The total number of patients in each cohort with data at enrollment for each parameter is assumed to be 257 (A), 214 (B), 471 (C), and 372 (D), unless otherwise noted.
P value is computed using t test.
P value is computed using χ2 test.
P value is computed using Mantel-Haenszel test.
P value is computed using Wilcoxon signed rank sum test.

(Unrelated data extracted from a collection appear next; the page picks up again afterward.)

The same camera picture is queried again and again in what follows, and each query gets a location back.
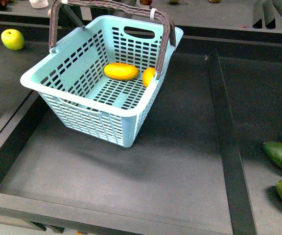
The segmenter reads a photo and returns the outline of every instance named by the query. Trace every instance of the shelf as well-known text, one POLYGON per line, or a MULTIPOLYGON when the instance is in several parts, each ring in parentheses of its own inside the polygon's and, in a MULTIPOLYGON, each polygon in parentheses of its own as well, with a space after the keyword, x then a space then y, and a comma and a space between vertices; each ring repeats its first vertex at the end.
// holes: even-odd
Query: shelf
MULTIPOLYGON (((210 3, 208 0, 185 0, 171 5, 168 0, 154 0, 152 8, 167 13, 176 25, 215 28, 239 28, 243 25, 252 28, 253 6, 256 0, 223 0, 221 3, 210 3)), ((282 31, 282 17, 273 7, 276 17, 276 28, 282 31)))
POLYGON ((0 119, 16 110, 29 95, 20 77, 48 54, 46 47, 40 48, 39 44, 27 42, 24 50, 11 51, 0 40, 0 119))
MULTIPOLYGON (((20 74, 47 54, 47 43, 13 52, 0 42, 0 104, 30 93, 20 74)), ((131 148, 68 129, 33 92, 0 131, 0 214, 100 234, 282 234, 268 140, 282 141, 282 45, 185 37, 131 148), (214 48, 227 90, 210 85, 214 48), (219 126, 215 101, 230 102, 231 125, 219 126), (238 143, 233 177, 223 139, 238 143)))
POLYGON ((29 0, 15 0, 14 3, 9 3, 5 10, 0 10, 0 14, 49 18, 47 13, 51 9, 52 3, 53 0, 48 0, 47 7, 36 9, 31 6, 29 0))

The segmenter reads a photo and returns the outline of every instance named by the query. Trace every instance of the yellow fruit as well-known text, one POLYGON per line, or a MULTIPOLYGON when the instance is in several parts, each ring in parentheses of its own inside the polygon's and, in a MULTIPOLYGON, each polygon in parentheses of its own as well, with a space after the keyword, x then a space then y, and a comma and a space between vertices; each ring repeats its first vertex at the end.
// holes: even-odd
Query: yellow fruit
POLYGON ((7 29, 0 37, 8 49, 20 50, 24 47, 24 36, 16 29, 7 29))
POLYGON ((137 67, 125 63, 111 63, 104 67, 106 76, 116 80, 131 80, 138 76, 137 67))
POLYGON ((155 74, 155 68, 147 68, 144 72, 143 72, 143 76, 142 76, 142 82, 144 84, 145 87, 147 87, 150 82, 152 81, 154 74, 155 74))

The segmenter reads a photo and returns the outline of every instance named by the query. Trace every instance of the black tray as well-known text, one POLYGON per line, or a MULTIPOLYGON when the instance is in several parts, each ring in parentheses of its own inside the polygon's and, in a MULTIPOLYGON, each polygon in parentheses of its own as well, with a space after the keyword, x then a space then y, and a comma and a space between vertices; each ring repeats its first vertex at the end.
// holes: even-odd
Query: black tray
POLYGON ((0 39, 0 128, 8 122, 30 93, 20 84, 20 76, 47 54, 46 47, 29 42, 24 50, 13 52, 0 39))
POLYGON ((0 214, 96 234, 282 234, 282 171, 261 150, 282 141, 282 47, 260 45, 262 61, 200 42, 182 40, 131 148, 66 128, 33 92, 0 133, 0 214))

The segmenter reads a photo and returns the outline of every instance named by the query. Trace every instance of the rectangular hole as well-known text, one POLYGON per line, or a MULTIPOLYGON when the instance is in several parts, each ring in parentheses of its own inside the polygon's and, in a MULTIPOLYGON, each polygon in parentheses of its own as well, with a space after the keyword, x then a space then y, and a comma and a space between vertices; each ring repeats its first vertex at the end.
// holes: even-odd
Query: rectangular hole
POLYGON ((46 83, 46 81, 48 81, 48 77, 45 77, 45 78, 41 81, 41 84, 43 85, 44 83, 46 83))
POLYGON ((58 75, 56 75, 55 77, 53 77, 53 82, 55 82, 57 78, 58 78, 58 75))
POLYGON ((59 74, 62 75, 65 71, 66 71, 65 69, 62 69, 59 71, 59 74))
POLYGON ((55 86, 61 83, 61 80, 58 79, 58 81, 55 83, 55 86))
POLYGON ((55 74, 56 74, 56 71, 53 70, 49 75, 52 77, 52 76, 54 76, 55 74))

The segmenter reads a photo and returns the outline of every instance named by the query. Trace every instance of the white zip tie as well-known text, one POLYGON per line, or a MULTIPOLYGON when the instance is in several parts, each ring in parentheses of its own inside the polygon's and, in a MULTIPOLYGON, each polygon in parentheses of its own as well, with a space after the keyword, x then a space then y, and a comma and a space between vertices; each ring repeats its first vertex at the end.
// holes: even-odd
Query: white zip tie
POLYGON ((155 14, 155 11, 156 11, 157 9, 156 8, 152 8, 151 9, 151 13, 150 13, 150 19, 151 20, 154 20, 154 14, 155 14))

Comparison between PAH-related and PAH-unrelated groups revealed few differences at enrollment. In particular, patients with PAH-related hospitalizations were less likely than patients with PAH-unrelated hospitalizations to be < 18 years of age and more likely to have more severe PAH, as measured by functional class and lower cardiac index. Length of follow-up from enrollment was also shorter for the PAH-related group (Table 2).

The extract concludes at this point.